Correlation Between Miniso Group and Leslies
Can any of the company-specific risk be diversified away by investing in both Miniso Group and Leslies at the same time? Although using a correlation coefficient on its own may not help to predict future stock returns, this module helps to understand the diversifiable risk of combining Miniso Group and Leslies into the same portfolio, which is an essential part of the fundamental portfolio management process.
By analyzing existing cross correlation between Miniso Group Holding and Leslies, you can compare the effects of market volatilities on Miniso Group and Leslies and check how they will diversify away market risk if combined in the same portfolio for a given time horizon. You can also utilize pair trading strategies of matching a long position in Miniso Group with a short position of Leslies. Check out your portfolio center. Please also check ongoing floating volatility patterns of Miniso Group and Leslies.
Diversification Opportunities for Miniso Group and Leslies
-0.65 | Correlation Coefficient |
Excellent diversification
The 3 months correlation between Miniso and Leslies is -0.65. Overlapping area represents the amount of risk that can be diversified away by holding Miniso Group Holding and Leslies in the same portfolio, assuming nothing else is changed. The correlation between historical prices or returns on Leslies and Miniso Group is a relative statistical measure of the degree to which these equity instruments tend to move together. The correlation coefficient measures the extent to which returns on Miniso Group Holding are associated (or correlated) with Leslies. Values of the correlation coefficient range from -1 to +1, where. The correlation of zero (0) is possible when the price movement of Leslies has no effect on the direction of Miniso Group i.e., Miniso Group and Leslies go up and down completely randomly.

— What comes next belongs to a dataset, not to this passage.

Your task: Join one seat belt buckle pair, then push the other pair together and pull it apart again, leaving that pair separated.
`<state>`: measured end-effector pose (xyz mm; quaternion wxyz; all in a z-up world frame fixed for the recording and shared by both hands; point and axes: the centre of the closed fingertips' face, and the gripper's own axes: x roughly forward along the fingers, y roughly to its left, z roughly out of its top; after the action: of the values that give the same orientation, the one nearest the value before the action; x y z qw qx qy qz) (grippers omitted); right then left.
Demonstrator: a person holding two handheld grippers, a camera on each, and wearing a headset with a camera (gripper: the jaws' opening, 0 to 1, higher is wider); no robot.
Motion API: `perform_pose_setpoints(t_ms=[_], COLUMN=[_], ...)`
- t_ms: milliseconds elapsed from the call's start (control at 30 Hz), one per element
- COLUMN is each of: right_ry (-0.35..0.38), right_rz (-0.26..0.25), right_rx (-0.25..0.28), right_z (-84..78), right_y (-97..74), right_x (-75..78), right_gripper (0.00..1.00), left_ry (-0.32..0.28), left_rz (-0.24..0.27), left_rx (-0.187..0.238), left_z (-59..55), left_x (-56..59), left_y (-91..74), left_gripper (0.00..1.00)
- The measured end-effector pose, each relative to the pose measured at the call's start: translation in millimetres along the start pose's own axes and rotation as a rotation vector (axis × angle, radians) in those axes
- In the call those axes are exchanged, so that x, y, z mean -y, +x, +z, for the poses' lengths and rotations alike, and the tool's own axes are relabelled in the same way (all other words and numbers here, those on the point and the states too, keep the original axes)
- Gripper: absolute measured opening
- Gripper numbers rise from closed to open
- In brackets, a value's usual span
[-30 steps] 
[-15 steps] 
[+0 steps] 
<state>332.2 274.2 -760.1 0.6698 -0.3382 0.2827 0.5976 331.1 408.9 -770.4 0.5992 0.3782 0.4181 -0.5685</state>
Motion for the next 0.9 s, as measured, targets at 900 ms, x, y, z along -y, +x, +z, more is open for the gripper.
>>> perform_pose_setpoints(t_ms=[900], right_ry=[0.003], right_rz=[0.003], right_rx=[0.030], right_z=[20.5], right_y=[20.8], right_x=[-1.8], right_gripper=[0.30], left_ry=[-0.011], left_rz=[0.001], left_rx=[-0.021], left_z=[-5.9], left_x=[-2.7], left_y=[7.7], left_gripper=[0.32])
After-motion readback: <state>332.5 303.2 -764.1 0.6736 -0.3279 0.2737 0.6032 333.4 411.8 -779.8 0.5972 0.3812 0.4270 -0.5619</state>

Pair Corralation between Miniso Group and Leslies
Given the investment horizon of 90 days Miniso Group Holding is expected to generate 0.89 times more return on investment than Leslies. However, Miniso Group Holding is 1.12 times less risky than Leslies. It trades about 0.13 of its potential returns per unit of risk. Leslies is currently generating about -0.03 per unit of risk. If you would invest 1,646 in Miniso Group Holding on September 20, 2024 and sell it today you would earn a total of 713.00 from holding Miniso Group Holding or generate 43.32% return on investment over 90 days.
Time Period | 3 Months [change] |
Direction | Moves Against |
Strength | Weak |
Accuracy | 100.0% |
Values | Daily Returns |
Miniso Group Holding vs. Leslies
Performance |
Timeline |
Miniso Group Holding |
Leslies |
Miniso Group and Leslies Volatility Contrast
Predicted Return Density |
Returns |
Pair Trading with Miniso Group and Leslies
The main advantage of trading using opposite Miniso Group and Leslies positions is that it hedges away some unsystematic risk. Because of two separate transactions, even if Miniso Group position performs unexpectedly, Leslies can make up some of the losses. Pair trading also minimizes risk from directional movements in the market. For example, if an entire industry or sector drops because of unexpected headlines, the short position in Leslies will offset losses from the drop in Leslies' long position.Miniso Group vs. Twilio Inc | Miniso Group vs. Getty Images Holdings | Miniso Group vs. Baidu Inc | Miniso Group vs. Snap Inc |
Leslies vs. Sally Beauty Holdings | Leslies vs. ODP Corp | Leslies vs. 1 800 FLOWERSCOM | Leslies vs. Caseys General Stores |
Check out your portfolio center.Note that this page's information should be used as a complementary analysis to find the right mix of equity instruments to add to your existing portfolios or create a brand new portfolio. You can also try the Technical Analysis module to check basic technical indicators and analysis based on most latest market data.